[Items from a data source]
'''

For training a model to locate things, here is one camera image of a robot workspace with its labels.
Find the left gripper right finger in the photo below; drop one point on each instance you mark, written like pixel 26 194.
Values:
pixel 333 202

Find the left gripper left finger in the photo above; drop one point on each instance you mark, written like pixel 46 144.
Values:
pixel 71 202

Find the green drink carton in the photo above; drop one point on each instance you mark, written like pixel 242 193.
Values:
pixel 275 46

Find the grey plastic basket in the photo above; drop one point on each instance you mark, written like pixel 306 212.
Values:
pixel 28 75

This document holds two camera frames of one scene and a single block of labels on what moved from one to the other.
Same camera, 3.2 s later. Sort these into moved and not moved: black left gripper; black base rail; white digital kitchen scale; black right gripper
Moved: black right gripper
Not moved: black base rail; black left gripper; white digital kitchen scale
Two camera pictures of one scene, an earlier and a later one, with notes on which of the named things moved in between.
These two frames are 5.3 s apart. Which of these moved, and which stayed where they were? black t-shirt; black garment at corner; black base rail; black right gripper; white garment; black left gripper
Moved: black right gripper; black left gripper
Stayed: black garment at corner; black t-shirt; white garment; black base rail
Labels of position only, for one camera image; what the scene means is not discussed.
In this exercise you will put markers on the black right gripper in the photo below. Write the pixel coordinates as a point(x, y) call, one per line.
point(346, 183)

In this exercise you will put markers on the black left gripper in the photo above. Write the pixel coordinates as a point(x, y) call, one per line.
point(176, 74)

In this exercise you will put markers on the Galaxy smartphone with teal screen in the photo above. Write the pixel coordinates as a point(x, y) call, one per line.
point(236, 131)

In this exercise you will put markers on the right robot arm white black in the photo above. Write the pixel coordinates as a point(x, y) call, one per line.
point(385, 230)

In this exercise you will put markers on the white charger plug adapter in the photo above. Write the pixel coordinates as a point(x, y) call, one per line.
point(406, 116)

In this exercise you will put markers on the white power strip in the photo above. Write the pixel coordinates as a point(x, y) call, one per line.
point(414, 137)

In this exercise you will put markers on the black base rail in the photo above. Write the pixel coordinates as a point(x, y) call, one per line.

'''

Search the data above for "drop" and copy every line where it turns up.

(Solution for this exercise)
Find the left gripper right finger in the photo below; drop one point on each instance you mark, written like pixel 26 194.
Find the left gripper left finger in the photo above; drop one point on each instance you mark, written like pixel 46 144.
Find the green drink carton in the photo above; drop one point on each instance you mark, written like pixel 242 193.
Find the grey plastic basket in the photo above; drop one point on each instance you mark, written like pixel 306 212.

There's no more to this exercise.